Michael Sanderling aux commandes de l’orchestre pour la Symphonie 1 de Mahler.

© Luzerner Sinfonieorchester/Philipp Schmidli

Pourquoi diable faire 6 heures de train pour 1h30 de concert ? On peut se poser la question, mais la réponse est toute trouvée pour l’ouverture de la saison du Luzerner Sinfonieorchester au KKL : pour vivre un moment musical inoubliable. Destination émotion.

16 octobre dernier, la phalange lucernoise débutait sa saison, avec son chef attitré Michael Sanderling au prestigieux Centre de culture et de congrès (KKL), après les mots chaleureux de l’Intendant Numa Bischof Ullmann : une soirée intense où la star a été l’orchestre.

Après une première partie plutôt timide, la Rhapsodie sur un thème de Paganini de Rachmaninov n’a pas rendu justice au talent dAnna Vinnitskaya. Premier Prix du Concours Reine Elisabeth (2007), la pianiste qui préfère l’excellence à l’esbroufe virtuose n’a pu se déployer, la partition se caractérisant par une série de variations somme toute assez linéaire, excepté le 18ème tableau. Dommage pour cette œuvre composée non loin de là, au bord du lac des Quatre-Cantons.

Luzerner Sinfonieorchester a ouvert sa saison au KKL © Luzerner Sinfonieorchester/Philipp Schmidli

Mahler monumental
Le contraste avec la Symphonie n°1 de Mahler est tellement saisissant. La partition riche, polychrome, s’étend sur un large spectre du pianissimo avec solo au fortissimo en tutti.
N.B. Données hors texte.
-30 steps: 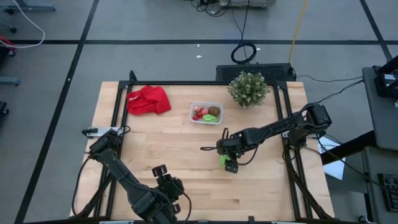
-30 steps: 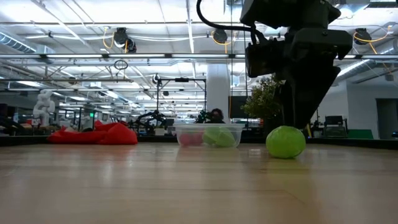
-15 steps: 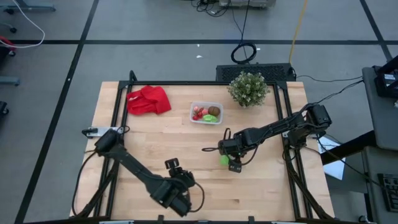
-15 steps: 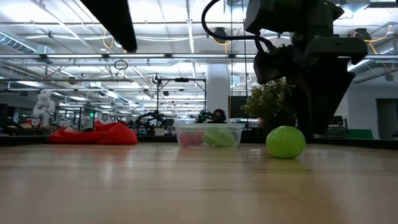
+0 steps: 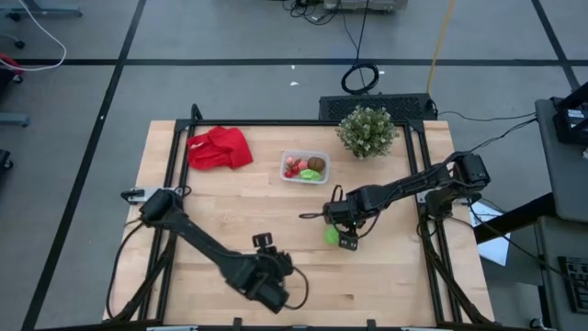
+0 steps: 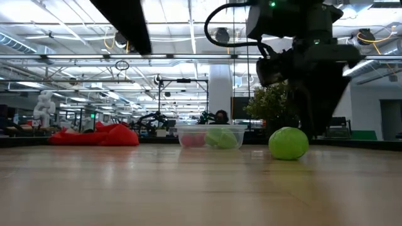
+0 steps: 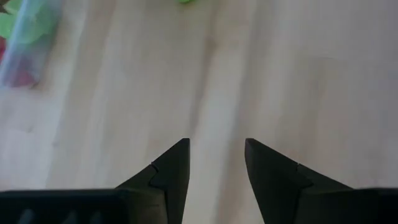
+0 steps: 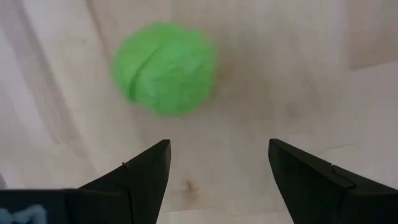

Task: Pick and placing Produce into tupperware
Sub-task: Put the cabbage into the bin

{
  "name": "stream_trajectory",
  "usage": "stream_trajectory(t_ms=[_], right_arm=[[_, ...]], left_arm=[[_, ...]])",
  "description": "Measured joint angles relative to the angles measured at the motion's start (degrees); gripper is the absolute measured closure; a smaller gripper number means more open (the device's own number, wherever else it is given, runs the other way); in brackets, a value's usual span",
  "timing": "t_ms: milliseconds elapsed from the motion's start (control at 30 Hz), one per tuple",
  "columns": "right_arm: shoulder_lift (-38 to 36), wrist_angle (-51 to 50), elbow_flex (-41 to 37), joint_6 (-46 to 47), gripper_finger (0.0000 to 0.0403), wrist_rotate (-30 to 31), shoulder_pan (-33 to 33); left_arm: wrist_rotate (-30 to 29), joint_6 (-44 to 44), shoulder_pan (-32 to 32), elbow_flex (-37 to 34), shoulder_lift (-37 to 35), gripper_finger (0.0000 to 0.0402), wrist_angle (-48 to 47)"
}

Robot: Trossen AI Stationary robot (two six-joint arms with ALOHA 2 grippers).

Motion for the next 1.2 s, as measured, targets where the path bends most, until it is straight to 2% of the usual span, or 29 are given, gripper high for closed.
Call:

Ce soir donc, la star, c’était l’orchestre de Lucerne. Dès le premier mouvement à l’évocation pastorale, des bois se font cantabile et les cordes murmurent avec une intensité contenue par le maestro Michael Sanderling, fils du célèbre Kurt. On sent ici l’expérience du marathonien qui ménage ses ressources avant de laisser le crescendo se révéler. « Solennel et mesuré », le troisième mouvement met en avant instruments et mélodies aux accents Klezmer (la clarinette de Stojan Krkuleski et le solo violon de Gregory Ahss), peut-être une façon pour le compositeur d’origine juive de répondre aux relents antisémites de son époque.

Final étincelant
Au quatrième mouvement, les cuivres insolents ont été étincelants, dévorant l’espace sonore, portés par des percussions rugissantes ! Et la salle du KKL joue ici pleinement son rôle, déployant son et vibrations à travers tout le public. On ne remerciera jamais assez l’acousticien américain Russel Johnson qui a fait du bâtiment signé Jean Nouvel une merveille pour les oreilles. Et l’on comprend aussi la love story entre la salle et le répertoire de Mahler, qui a fait les grandes heures du Festival de Lucerne sous les années Abbado. Ce soir-là, toute la salle est emplie des émotions de la partition, dans un crescendo qui n’a semblé connaître aucune limite : cuivres, cordes, percussions à l’unisson. Vous avez dit « Stürmisch bewegt ? »

On dit souvent de Mahler qu’il aimait le ton aigre doux, l’ironie et le grotesque, peut-être comme une manière de se moquer de la mort qui le hantait tant. On ne peut pourtant ignorer la dimension ample, optimiste, puissante, réconciliatrice –et peut-être éternelle– de son final. Une soirée comme un aller simple vers l’éternité.